We truly live in an amazing time, where nearly any person with access to a computer can obtain a nearly infinite amount of knowledge, create and distribute ideas and works of art to the entire world. Also, there are lots of cat videos and angry rants.
YouTube is perhaps the most well-known and effective means of sharing content with the world. According to YouTube, there are more than 1 billion unique monthly users watching over 6 billion hours of video per month. Every minute, 100 hours are uploaded to YouTube.
In spite of the sheer size of competition, some videos just have that special something that causes them to go viral. Examples include David After Dentist, Charlie Bit My Finger!, and of course, the Honey Badger (slightly NSFW due to some occasional mild language):
In case you’ve never seen the video (and your employer blocks access to YouTube – smart for productivity, bad for morale…), the video consists of a clip from a nature documentary regarding the honey badger. The appeal of the video is the narrator, “Randall,” a character who is sarcastic, snarky, excitable – basically, the complete opposite of what you would expect from a nature documentary narrator: calm demeanor, scientific knowledge, and a British accent.
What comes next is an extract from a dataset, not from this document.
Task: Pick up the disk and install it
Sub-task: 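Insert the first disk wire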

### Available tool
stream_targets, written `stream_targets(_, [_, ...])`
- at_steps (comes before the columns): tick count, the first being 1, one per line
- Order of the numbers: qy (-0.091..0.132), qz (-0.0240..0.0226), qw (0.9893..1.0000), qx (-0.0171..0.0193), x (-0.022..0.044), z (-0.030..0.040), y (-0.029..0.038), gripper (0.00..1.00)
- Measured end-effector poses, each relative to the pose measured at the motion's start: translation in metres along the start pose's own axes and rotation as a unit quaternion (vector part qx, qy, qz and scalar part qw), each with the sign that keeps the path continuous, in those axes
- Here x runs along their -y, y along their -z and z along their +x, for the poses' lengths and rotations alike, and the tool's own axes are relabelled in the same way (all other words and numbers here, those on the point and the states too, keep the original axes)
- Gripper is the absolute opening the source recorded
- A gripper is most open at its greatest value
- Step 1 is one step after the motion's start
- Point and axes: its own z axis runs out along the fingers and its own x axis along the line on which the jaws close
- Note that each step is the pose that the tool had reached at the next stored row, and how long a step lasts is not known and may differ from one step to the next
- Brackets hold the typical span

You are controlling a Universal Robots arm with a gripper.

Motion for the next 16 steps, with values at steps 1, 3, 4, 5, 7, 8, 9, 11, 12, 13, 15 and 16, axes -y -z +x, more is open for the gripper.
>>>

Although the honey badger don’t care about a lot of things, be they bee stings or cobra venom, the creator of the video (Christopher Gordon) does care about at least one thing: trademark infringement. Gordon saw the success of the video and wisely sought to monetize it. He created an online store and registered his HONEY BADGER DON’T CARE mark in connection with clothing, audio books and computer game software, mugs, ornaments and plush dolls, and has a pending application to register the mark in connection with stickers and book series publications.
As with most internet sensations, Gordon isn’t the only person attempting to cash in on the popularity of the video. It’s easy to print a catch phrase on a search and, as a result, a lot of internet companies have been selling “Honey Badger Don’t Care” shirts and products. Gordon has relied on his trademark registrations to send out cease and desist letters and, just recently, filed a lawsuit against online retailers LOL Shirts and Tanga. Although the shirts are still viewable, the sites appear to have taken down the option to sell them.
Although Gordon appears to have had some success in enforcing his rights based upon the goods identified in his registrations, he may also be discovering the limits of his own rights. Gordon sent a cease and desist letter to the company Accoutrements, who sells the Honey Badger breath mints shown below:
Accoutrements responded late last month by filing a declaratory judgment action. Regardless of how many times viewers watch his YouTube videos, trademark rights are still based upon use. Trademark law recognizes that third-parties can use even identical trademarks so long as the goods or services are sufficiently unrelated (think Delta airlines, faucets, and dental insurance). In fact, a handful of third-parties were able to obtain federal registrations for HONEY BADGER-based trademarks for other goods, including: HONEY BADGER for wine and other alcoholic beverages (except beer), HONEY BADGER RACING for decals, HONEYBADGER for signal jammers, and HONEY BADGER for barbecue sauces. Sadly though, the lawyer who applied to register HONEY BADGER AT LAW abandoned his application to register the mark in connection with legal services.
Gordon no doubt feels like he “owns” the Honey Badger Don’t Care catchphrase because these companies and individuals are exploiting the popularity his ‘honey badger’ video. It seems likely that the only reason these companies have chosen the name “honey badger” is because of the widespread success of Gordon’s video. The video vaulted the honey badger into our common consciousness. However, just because a use of a mark may cause consumers to remember another mark used on different goods does not create a likelihood of confusion for trademark infringement purposes. Consequently, Gordon may have success with his lawsuit against the clothing retailers, but he may have more difficulty in the declaratory judgment action with the mint company. To be completely honest , I’m not sure either company is making enough money off these mints and t-shirts to justify anything other than an out-of-court settlement of the claims.
Before selling any products, business owners should conduct a basic knockout clearance search – even if they do not plan to register the mark. This is especially true if they have picked a name or mark based upon a popular internet video or meme. The honey badger lawsuits show that there is a market for licensed goods based at least in-part on popular internet videos. And where there’s a way to make money, there’s a chance that someone already has registered or common law trademark rights. It’s better to conduct some clearance and know any potential concerns before you invest time and money into a product. The last thing you want coming after you is a honey badger, especially a honey badger at law.